[tickets] [opensaf:tickets] Re: #1105 AMFD: New standby crashes if blocked on becoming applier - both failover and switchover

Anders Bjornerstedt Sun, 28 Jun 2015 23:49:30 -0700

For critical CCBs the wait can be indefinite since the delay can be due to 
problems on the file system.


The AMF should not block a failover just because it can not attach as OI.
There is no inherent functional dependence of the AMF  failover mechanism on 
the AMF OI being available.
Any such dependency is unnecessary and an impediment to service availability.

/AndersBj


From: Nagendra Kumar [mailto:[email protected]]
Sent: den 22 juni 2015 08:54
To: [email protected]
Subject: [tickets] [opensaf:tickets] #1105 AMFD: New standby crashes if blocked 
on becoming applier - both failover and switchover


For non-critical ccb, ticket #1391 will take care.
For critical ccb, Amf should ok to wait a little when PBE delays the response.

So, I would be going ahead and implementing the two points mentioned above as 
part of #1105 and others will get closed.

Thanks
-Nagu

________________________________

[tickets:#1105]<http://sourceforge.net/p/opensaf/tickets/1105> AMFD: New 
standby crashes if blocked on becoming applier - both failover and switchover

Status: accepted
Milestone: 4.5.2
Created: Wed Sep 17, 2014 06:18 PM UTC by Anders Bjornerstedt
Last Updated: Wed Jun 17, 2015 12:59 PM UTC
Owner: Nagendra Kumar

This ticket is in essence a continuation of ticket #1078

http://sourceforge.net/p/opensaf/tickets/1078/<http://sourceforge.net/p/opensaf/tickets/1078>

In switchover, the new standby fails to attach as AMFD applier. It retries
this for a limited time (45 seconds os so), but finally gives up and AMFD 
standby
restarts.

In ticket 1078 the blockage was actually caused by a bug because the lingering
CCB was in that case not interfering with AMF data (data monitored by the
AMFD-OI and the AMFD-applier). That "false" interference is fixed by the patch
for #1078.

But this ticket tracks the case of true interference.

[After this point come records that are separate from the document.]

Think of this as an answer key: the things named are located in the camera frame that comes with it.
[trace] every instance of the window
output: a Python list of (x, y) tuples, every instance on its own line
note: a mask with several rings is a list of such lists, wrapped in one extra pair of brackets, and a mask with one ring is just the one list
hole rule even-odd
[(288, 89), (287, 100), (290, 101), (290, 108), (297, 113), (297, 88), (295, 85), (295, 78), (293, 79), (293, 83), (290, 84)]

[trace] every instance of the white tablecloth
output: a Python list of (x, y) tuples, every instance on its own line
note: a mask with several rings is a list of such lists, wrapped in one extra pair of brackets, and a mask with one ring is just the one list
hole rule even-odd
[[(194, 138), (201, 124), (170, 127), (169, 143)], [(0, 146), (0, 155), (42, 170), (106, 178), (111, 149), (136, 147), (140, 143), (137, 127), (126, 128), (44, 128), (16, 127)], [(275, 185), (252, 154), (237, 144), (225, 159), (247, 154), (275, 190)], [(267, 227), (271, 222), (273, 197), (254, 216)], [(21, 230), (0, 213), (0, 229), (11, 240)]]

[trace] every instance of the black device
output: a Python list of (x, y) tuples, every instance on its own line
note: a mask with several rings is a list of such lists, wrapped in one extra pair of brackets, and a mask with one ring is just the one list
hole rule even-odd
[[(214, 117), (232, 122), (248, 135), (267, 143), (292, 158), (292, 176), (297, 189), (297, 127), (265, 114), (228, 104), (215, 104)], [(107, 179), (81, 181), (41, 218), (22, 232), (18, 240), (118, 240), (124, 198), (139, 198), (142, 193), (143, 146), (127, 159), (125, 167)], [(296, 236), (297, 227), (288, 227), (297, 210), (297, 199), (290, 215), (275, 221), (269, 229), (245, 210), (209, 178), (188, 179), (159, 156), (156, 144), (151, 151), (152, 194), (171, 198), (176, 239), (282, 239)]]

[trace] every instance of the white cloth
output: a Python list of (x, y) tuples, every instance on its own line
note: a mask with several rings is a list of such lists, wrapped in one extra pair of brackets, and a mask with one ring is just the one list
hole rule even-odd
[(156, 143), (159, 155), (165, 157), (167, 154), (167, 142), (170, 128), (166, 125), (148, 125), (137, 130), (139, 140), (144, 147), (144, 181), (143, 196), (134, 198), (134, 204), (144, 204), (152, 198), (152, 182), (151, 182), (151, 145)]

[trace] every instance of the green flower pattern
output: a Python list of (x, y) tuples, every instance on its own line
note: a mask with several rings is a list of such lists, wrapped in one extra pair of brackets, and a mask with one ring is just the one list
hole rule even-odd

The very same symptom
can be acheived by creating a CCB that modifies an AMF object and then lingers.
An si-swap done in this setup will result in the new standby rebooting after
it gives up in retrying.

The new active AMFD is doing the very same thing, failing to set itself
as OI 'saAmfService' becaue of the interfering CCB. But the crashed standby
AMFD triggers the restart of that SC, which triggers a sync, which aborts the
CCB removing the blockage for the new active AMFD.

Note that this scenario is not totally unrealistic. An operator starts to
build a CCB. Forgets about it and then performs an si-swap. That will cause
an SC restart. Not good.

While a good NBI frontend should buffer the ccb and only send it to the system
when the operator does his/her high level apply, we can not rely on that.

I reproduced this scenario by hacking immcfg so that it waits 60 seconds before
invoking the saImmOmCcbApply. Then invoked this on one node:

immcfg -t 120 -m -a saAmfCtDefDisableRestart=0 \
safVersion=4.0.0,safCompType=OpenSafCompTypeIMMN

The high immcfg timeout (-t 120) is needed to avoid the OM side timing out
inside immcfg itself and aborting the CCB before the scenario can complete.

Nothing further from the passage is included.